Paul parle du Christ mais le mot est complexe je l’entends au sens donné par Jean 3 et Nb 11. En Nb 11, Moïse élevé le serpent pour guérir de ses blessures. Jésus explique en Jn 3 qu’il faudra la Croix pour montrer où conduit la violence. Elle est le signe élevé de nos violences et de nos faiblesses. La première de notre faiblesse est peut-être de trop vite identifier le voisin comme pècheur. C’est la tentation du fils aîné.

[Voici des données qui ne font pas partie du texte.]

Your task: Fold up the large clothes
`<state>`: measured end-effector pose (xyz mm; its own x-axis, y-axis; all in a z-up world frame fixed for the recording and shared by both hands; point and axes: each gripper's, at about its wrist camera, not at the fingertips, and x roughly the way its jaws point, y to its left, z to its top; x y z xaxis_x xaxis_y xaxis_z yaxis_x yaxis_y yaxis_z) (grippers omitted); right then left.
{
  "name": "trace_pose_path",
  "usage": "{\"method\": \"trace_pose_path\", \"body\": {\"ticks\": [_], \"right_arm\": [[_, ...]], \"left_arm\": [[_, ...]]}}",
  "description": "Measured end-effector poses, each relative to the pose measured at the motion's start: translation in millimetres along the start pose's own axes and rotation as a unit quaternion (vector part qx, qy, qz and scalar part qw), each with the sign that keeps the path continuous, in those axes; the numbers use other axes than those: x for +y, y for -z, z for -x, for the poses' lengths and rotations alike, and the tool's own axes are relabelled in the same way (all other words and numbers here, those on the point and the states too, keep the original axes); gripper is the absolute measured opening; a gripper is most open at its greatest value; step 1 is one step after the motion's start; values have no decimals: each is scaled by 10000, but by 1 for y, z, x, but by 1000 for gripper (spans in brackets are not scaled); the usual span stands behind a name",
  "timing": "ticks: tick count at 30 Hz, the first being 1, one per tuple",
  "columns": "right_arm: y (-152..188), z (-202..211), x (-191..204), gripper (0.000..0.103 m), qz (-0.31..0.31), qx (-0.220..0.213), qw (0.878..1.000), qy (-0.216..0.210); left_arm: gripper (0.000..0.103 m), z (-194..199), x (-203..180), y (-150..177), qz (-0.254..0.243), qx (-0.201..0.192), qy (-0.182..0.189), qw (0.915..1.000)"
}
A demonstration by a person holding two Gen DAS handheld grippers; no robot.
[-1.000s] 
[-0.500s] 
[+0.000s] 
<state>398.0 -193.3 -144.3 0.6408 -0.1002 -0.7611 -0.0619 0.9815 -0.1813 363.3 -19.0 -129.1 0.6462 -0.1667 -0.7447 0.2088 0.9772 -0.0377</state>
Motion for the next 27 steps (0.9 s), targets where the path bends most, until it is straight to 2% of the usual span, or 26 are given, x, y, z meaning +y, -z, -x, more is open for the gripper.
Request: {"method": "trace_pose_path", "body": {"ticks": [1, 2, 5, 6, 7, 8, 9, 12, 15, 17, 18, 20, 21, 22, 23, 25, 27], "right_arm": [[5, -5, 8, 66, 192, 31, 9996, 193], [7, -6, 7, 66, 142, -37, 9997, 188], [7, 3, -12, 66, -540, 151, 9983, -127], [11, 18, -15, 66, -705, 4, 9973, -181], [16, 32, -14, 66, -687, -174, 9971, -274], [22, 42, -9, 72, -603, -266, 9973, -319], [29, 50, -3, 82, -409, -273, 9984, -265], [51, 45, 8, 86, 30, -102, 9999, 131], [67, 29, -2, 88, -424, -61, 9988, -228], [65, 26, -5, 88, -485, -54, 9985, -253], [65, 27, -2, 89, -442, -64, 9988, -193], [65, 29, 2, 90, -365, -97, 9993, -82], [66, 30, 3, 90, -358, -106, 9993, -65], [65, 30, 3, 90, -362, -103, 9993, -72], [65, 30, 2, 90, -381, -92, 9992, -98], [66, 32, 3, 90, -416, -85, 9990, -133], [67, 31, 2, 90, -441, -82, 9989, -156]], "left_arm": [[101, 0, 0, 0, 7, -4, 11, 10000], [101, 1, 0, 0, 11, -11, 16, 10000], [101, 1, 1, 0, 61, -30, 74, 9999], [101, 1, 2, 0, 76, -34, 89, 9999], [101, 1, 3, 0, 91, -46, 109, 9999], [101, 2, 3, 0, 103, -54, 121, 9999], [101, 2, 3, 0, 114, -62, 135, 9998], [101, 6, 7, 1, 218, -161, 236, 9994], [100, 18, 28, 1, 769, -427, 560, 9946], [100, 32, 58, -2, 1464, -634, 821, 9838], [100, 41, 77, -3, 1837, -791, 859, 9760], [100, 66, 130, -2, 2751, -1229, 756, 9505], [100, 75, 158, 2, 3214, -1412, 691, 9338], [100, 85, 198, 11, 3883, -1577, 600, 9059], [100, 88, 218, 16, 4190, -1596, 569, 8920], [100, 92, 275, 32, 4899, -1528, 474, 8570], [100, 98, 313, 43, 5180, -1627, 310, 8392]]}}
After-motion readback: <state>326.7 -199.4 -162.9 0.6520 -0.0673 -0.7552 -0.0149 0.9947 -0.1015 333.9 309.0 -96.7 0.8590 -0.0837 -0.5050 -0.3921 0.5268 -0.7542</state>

Notre aveuglement est de voir l’autre sous l’angle du jugement. La révélation de Luc c’est que tout homme est aussi capable de bien. Le Christ sans péché a été condamné à tort et sa mort [souligne René Girard après Paul] montre la tentation du fils aîné, cette jalousie qui nous conduit vers la violence extrême et collective, mimétique. Ne jugeons pas trop vite. L’enfant perdu (et nous aussi probablement) peut être touché par la grâce et là est notre espérance !
Ce Dieu que nous présente Jésus à travers les mots de Luc est celui qui envoie son Fils aux pieds de tout homme, à genoux (Jn 13) pour les sortir de toute impasse, c’est le père de celui qui « prend la condition de serviteur » (Ph2) pour relever ce qui est tombé.
C’est ce Christ qui se révèle à nous, celui que nos frères orthodoxes vont jusqu’à vénérer dans l’icône de l’anastasis où Christ y relève Adam et Ève (cf. Image 3) pour que tout homme se relève de ses impasses. Là est notre joie et notre espérance…l’amour est plus fort que la mort…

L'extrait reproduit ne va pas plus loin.